:: ACTIVITY ::
Take the data that follows and return it exactly.

:: SUPPLIED MATERIAL ::
===============

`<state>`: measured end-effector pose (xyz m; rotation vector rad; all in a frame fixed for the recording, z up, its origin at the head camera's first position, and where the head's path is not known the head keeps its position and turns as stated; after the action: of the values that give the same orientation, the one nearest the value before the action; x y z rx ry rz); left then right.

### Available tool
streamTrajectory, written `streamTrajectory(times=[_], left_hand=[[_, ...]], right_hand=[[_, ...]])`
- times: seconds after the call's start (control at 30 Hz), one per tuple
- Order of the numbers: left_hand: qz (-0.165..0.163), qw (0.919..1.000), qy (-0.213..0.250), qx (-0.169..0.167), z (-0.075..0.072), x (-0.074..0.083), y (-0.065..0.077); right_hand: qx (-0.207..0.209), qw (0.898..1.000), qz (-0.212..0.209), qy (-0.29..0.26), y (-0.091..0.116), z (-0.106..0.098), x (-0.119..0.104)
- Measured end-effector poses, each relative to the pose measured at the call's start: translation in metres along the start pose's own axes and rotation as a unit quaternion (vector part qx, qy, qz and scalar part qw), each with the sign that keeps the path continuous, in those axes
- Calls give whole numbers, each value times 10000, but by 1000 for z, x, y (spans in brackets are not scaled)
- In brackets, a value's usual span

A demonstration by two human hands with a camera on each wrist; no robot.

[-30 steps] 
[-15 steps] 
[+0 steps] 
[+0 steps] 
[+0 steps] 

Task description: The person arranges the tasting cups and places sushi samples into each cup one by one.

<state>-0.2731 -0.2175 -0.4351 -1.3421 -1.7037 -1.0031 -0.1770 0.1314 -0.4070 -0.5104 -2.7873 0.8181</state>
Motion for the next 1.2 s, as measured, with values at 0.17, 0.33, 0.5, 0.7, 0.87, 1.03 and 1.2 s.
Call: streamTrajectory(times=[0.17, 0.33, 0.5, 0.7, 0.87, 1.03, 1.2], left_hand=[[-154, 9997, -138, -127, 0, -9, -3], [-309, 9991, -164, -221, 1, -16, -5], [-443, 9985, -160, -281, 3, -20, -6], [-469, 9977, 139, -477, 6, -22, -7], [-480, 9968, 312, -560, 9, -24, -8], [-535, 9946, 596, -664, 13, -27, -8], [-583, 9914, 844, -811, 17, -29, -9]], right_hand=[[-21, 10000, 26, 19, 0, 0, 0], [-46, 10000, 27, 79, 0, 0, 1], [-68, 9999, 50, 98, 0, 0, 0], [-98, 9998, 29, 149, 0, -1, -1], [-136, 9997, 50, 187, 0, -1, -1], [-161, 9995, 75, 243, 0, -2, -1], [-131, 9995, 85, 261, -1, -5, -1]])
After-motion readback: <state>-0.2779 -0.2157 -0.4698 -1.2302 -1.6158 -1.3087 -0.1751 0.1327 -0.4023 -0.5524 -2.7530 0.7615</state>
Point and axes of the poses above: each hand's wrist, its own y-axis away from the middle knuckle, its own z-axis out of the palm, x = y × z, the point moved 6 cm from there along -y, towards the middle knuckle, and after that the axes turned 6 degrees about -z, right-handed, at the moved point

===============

:: SOLUTION ::
`<state>`: measured end-effector pose (xyz m; rotation vector rad; all in a frame fixed for the recording, z up, its origin at the head camera's first position, and where the head's path is not known the head keeps its position and turns as stated; after the action: of the values that give the same orientation, the one nearest the value before the action; x y z rx ry rz); left then right.

### Available tool
streamTrajectory, written `streamTrajectory(times=[_], left_hand=[[_, ...]], right_hand=[[_, ...]])`
- times: seconds after the call's start (control at 30 Hz), one per tuple
- Order of the numbers: left_hand: qz (-0.165..0.163), qw (0.919..1.000), qy (-0.213..0.250), qx (-0.169..0.167), z (-0.075..0.072), x (-0.074..0.083), y (-0.065..0.077); right_hand: qx (-0.207..0.209), qw (0.898..1.000), qz (-0.212..0.209), qy (-0.29..0.26), y (-0.091..0.116), z (-0.106..0.098), x (-0.119..0.104)
- Measured end-effector poses, each relative to the pose measured at the call's start: translation in metres along the start pose's own axes and rotation as a unit quaternion (vector part qx, qy, qz and scalar part qw), each with the sign that keeps the path continuous, in those axes
- Calls give whole numbers, each value times 10000, but by 1000 for z, x, y (spans in brackets are not scaled)
- In brackets, a value's usual span

A demonstration by two human hands with a camera on each wrist; no robot.

[-30 steps] 
[-15 steps] 
[+0 steps] 
[+0 steps] 
[+0 steps] 

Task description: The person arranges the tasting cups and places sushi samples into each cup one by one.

<state>-0.2731 -0.2175 -0.4351 -1.3421 -1.7037 -1.0031 -0.1770 0.1314 -0.4070 -0.5104 -2.7873 0.8181</state>
Motion for the next 1.2 s, as measured, with values at 0.17, 0.33, 0.5, 0.7, 0.87, 1.03 and 1.2 s.
Call: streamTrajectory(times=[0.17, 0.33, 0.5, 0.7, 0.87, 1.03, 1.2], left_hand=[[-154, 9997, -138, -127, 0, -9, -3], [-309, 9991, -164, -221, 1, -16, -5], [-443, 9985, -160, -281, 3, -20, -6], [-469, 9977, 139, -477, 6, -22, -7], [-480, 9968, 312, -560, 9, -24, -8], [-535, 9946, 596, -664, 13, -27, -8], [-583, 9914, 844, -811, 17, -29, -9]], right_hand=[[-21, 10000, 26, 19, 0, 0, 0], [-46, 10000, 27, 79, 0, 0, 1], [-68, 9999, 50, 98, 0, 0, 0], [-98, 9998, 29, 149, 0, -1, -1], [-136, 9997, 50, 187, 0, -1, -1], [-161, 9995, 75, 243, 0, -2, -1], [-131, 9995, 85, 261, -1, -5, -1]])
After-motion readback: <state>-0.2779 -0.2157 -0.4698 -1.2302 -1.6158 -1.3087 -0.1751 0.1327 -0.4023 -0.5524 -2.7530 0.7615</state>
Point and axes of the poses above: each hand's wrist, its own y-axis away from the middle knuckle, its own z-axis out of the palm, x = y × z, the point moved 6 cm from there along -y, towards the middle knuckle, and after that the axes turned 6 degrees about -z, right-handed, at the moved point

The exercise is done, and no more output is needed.